We measured the reliability of measurements of four emotions from session 1 to session 2 with the same participants and measures. We employed the intraclass correlation coefficient (ICC), namely a twoway mixed-model with absolute-agreement metric44. The ICC is a standard index ranging from 0.0 to 1.046. It provides guidelines for interpreting ICC levels, including the following thresholds: ICC ≥ 0.75 indicates “Excellent” reliability, ICC ≥ 0.60 and <0.75 indicates “Good” reliability, ICC ≥ 0.40 and <0.60 indicates “Fair” reliability, and ICC<0.40 indicates “Poor” reliability. The results are presented in Fig. 9, which illustrates the ICC values across all databases. EMG sensors are reliable across sections because they show a greater number of ICC values ≥ 0.75 The performance of the HIGH ICC set (EMG1 and EMG2) was found to be medium-high, indicating good reliability. However, the performance of the LOW ICC set (ECG and PZT) was low in reliability. This observation can be attributed to the participants’ explicit control over muscular movements, as measured by EMGs, compared to their limited control over the autonomic nervous system, as measured by ECG and EDA sensors.

Fig. 9
figure 9

Correlation levels from ICC tests comparing data consistency through sessions. Panel (a) and (b) display the ICC reliability measurements for both EMG sensors, indicating the consistency and agreement of the measured muscular activity between sessions. Panel (c) illustrates the ICC reliability measurement for the ECG sensor. Panel (d) represents the ICC reliability measurement for the EDA sensor. Panel (e) showcases the ICC reliability measurement for the PZT sensor. Overall, the ICC reliability measurements provide valuable information about the consistency and stability of the physiological measurements across sessions, highlighting the reliability of the sensors in capturing and measuring specific physiological responses related to emotions.

Future work in this research field should further explore the reliability of measurements by testing different types of ICCs. By assessing the data using various ICCs, researchers can determine if the reliability results differ significantly, providing valuable insights into the robustness of the measurements. Additionally, extracting meaningful features from the collected data is essential for future investigation.

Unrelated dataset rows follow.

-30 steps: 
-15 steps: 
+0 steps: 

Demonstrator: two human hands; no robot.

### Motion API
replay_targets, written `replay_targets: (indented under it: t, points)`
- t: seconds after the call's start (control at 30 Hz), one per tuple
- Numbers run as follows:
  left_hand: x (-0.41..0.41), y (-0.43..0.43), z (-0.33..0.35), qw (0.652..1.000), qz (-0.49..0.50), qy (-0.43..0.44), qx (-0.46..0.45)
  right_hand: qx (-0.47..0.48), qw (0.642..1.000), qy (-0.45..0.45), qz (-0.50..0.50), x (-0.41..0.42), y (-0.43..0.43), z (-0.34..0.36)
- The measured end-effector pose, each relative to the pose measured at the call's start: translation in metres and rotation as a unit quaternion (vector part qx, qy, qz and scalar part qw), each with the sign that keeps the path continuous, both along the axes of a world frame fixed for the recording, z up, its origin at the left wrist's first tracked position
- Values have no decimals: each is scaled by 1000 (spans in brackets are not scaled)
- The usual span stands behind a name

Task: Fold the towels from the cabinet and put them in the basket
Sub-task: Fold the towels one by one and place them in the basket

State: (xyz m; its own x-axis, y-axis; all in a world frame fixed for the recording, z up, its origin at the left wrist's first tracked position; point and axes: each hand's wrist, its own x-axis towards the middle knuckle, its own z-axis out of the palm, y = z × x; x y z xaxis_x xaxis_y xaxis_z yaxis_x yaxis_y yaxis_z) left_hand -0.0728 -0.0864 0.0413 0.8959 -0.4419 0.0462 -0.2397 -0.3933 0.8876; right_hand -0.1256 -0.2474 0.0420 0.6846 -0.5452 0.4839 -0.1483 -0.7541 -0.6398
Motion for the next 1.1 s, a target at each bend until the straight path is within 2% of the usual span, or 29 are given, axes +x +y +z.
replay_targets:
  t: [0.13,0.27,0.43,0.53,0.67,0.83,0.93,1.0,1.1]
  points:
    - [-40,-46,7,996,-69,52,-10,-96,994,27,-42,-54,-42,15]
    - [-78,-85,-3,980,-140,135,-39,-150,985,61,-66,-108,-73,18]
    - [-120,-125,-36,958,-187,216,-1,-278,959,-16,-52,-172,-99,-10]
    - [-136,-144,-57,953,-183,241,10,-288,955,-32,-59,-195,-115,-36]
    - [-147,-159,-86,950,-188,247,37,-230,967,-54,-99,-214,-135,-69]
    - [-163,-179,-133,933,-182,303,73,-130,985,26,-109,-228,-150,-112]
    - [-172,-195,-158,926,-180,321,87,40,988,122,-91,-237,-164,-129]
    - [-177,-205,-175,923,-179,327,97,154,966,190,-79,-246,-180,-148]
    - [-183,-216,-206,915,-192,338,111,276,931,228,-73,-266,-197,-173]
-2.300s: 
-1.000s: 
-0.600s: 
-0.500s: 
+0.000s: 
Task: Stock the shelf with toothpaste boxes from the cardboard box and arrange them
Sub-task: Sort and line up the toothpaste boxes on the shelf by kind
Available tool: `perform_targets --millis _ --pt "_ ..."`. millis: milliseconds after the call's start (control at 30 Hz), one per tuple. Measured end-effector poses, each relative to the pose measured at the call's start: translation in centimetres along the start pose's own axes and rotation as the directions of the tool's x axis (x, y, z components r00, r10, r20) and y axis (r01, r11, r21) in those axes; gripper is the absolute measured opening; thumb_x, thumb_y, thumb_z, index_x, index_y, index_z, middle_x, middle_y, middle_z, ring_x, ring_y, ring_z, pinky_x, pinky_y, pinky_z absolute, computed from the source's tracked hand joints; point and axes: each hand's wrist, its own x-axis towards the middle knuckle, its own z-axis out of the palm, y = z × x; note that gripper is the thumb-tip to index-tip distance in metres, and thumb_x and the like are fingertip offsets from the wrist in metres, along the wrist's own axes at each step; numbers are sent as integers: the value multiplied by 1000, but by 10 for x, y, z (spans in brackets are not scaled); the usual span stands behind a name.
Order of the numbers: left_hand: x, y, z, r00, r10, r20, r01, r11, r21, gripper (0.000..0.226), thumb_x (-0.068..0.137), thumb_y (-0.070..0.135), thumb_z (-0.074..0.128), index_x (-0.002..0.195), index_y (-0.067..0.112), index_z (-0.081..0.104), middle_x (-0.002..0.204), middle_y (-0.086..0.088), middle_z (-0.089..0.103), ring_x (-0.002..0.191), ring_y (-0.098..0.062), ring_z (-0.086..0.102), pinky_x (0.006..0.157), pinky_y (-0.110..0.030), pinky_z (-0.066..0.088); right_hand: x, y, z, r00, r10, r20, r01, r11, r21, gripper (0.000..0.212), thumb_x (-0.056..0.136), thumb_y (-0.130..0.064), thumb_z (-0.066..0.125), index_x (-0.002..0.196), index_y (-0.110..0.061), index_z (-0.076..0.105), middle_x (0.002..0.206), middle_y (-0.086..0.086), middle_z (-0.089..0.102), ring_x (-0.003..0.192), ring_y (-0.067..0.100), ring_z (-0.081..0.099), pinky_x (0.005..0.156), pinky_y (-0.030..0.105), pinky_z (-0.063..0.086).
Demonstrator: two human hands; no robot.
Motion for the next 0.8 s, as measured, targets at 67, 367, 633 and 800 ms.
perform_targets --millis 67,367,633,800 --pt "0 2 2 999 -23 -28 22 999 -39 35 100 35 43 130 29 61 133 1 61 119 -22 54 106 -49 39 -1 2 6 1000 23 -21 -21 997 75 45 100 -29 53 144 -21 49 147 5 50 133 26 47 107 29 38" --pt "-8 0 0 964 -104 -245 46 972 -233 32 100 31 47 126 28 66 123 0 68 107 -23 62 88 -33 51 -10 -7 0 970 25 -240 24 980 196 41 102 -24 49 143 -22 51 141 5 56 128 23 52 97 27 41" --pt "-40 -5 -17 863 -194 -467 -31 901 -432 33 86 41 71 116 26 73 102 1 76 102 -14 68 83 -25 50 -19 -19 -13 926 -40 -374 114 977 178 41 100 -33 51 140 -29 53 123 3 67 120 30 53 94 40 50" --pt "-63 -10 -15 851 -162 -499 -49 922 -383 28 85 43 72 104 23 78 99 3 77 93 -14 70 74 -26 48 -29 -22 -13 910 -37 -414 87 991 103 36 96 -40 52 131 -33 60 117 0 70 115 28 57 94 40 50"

Researchers can develop more informative and efficient emotion recognition and analysis models by identifying relevant physiological patterns and characteristics. Feature extraction techniques can help uncover hidden patterns in the data and provide valuable insights into the physiological underpinnings of emotions.

In the context of artistic studies (the application scenario of our study), the conducted statistical analysis and results offer guidelines that can play a pivotal role in enlightening creatives as they design their theatrical performances. For instance, understanding the best typology of sensors associated with specific emotions (or emotional dimensions) can provide invaluable insights for artists aiming to evoke emotional responses beyond classification. Furthermore, assessing sensor response consistency over time for each emotion is critical. It allows artists to gauge the reliability of their chosen sensor in conveying intended responses. Current evaluation provides valuable directions for art directors to ensure some degree of consistency across multiple performances, thus contributing to the enduring quality of the artistic work.

Lastly, future research should experiment with machine learning models to develop robust and accurate emotion recognition systems. By training and evaluating various machine learning algorithms on the collected physiological data, researchers can explore the potential of these models in automatically detecting and classifying emotional states. This approach can contribute to developing real-time emotion recognition systems with applications in affective computing, human-computer interaction, and virtual reality.